REQUIRED ACTION. Check every line of the data below for the word "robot". Copy the ones that have it.

SOURCE INFORMATION.

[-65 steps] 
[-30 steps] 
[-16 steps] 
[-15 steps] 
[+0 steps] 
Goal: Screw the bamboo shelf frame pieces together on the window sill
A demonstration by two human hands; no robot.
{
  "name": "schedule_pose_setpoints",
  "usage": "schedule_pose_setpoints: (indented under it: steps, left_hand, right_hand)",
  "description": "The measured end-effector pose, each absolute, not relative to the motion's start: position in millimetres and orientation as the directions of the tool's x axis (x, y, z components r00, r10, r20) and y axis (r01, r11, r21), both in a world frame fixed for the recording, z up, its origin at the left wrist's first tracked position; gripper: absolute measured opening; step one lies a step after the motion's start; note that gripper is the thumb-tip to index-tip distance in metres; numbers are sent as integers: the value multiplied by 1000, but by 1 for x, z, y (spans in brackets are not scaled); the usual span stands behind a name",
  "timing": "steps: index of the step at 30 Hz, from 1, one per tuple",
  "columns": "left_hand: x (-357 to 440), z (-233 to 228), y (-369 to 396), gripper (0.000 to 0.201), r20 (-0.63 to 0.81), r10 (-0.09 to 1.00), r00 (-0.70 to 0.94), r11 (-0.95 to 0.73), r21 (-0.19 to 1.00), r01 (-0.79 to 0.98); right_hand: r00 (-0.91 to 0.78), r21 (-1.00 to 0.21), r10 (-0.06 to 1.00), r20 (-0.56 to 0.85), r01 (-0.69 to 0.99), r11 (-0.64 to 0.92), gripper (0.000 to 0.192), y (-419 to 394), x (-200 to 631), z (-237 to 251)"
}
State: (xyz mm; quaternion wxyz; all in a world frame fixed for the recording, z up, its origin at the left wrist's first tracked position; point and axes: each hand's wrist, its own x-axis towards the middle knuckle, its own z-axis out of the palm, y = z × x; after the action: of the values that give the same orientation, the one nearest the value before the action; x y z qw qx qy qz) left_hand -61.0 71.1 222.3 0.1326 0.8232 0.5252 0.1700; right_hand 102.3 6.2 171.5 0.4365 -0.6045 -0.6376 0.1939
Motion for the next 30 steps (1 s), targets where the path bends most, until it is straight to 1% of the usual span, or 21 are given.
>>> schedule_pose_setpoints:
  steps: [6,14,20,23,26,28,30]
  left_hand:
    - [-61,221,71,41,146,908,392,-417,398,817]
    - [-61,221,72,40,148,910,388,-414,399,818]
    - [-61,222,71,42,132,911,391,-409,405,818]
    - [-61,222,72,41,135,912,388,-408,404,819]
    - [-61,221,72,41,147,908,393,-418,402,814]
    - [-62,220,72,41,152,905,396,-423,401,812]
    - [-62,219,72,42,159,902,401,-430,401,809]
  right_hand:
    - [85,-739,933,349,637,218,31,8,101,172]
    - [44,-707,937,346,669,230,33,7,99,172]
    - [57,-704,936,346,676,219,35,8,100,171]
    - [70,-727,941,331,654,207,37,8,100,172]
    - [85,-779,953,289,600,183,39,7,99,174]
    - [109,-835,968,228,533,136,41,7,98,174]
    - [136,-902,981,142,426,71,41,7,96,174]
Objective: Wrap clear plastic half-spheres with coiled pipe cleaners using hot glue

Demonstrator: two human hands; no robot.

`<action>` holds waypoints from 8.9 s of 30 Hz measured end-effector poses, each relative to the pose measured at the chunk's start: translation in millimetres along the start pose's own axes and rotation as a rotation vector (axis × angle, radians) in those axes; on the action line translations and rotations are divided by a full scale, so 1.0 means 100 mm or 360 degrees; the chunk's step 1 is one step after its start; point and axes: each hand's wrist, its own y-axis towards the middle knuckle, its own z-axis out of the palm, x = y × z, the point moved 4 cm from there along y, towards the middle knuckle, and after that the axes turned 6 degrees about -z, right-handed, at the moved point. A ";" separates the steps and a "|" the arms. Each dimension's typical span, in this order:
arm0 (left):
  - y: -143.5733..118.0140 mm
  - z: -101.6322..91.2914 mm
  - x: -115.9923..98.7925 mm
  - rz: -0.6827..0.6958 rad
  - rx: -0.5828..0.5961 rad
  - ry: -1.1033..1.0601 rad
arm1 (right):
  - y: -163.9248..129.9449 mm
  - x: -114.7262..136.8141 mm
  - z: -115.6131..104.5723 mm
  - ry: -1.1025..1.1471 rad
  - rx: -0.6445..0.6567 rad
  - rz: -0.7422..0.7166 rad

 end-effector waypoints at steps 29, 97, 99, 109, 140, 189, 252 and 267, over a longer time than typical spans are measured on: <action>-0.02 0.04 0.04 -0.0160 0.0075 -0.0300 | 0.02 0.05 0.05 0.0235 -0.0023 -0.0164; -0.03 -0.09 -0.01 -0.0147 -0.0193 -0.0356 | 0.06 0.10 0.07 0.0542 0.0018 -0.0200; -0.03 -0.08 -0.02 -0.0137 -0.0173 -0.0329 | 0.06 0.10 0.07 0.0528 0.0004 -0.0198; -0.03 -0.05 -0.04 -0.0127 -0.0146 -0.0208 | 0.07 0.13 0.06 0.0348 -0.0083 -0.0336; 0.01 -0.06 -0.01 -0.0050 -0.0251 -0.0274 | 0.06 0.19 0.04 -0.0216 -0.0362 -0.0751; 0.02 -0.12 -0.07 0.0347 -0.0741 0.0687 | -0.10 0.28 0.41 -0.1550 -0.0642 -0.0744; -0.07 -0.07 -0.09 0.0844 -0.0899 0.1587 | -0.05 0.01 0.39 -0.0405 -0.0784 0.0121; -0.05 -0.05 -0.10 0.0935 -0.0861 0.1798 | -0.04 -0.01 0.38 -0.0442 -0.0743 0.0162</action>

WRITTEN RESPONSE.
A demonstration by two human hands; no robot.
Demonstrator: two human hands; no robot.

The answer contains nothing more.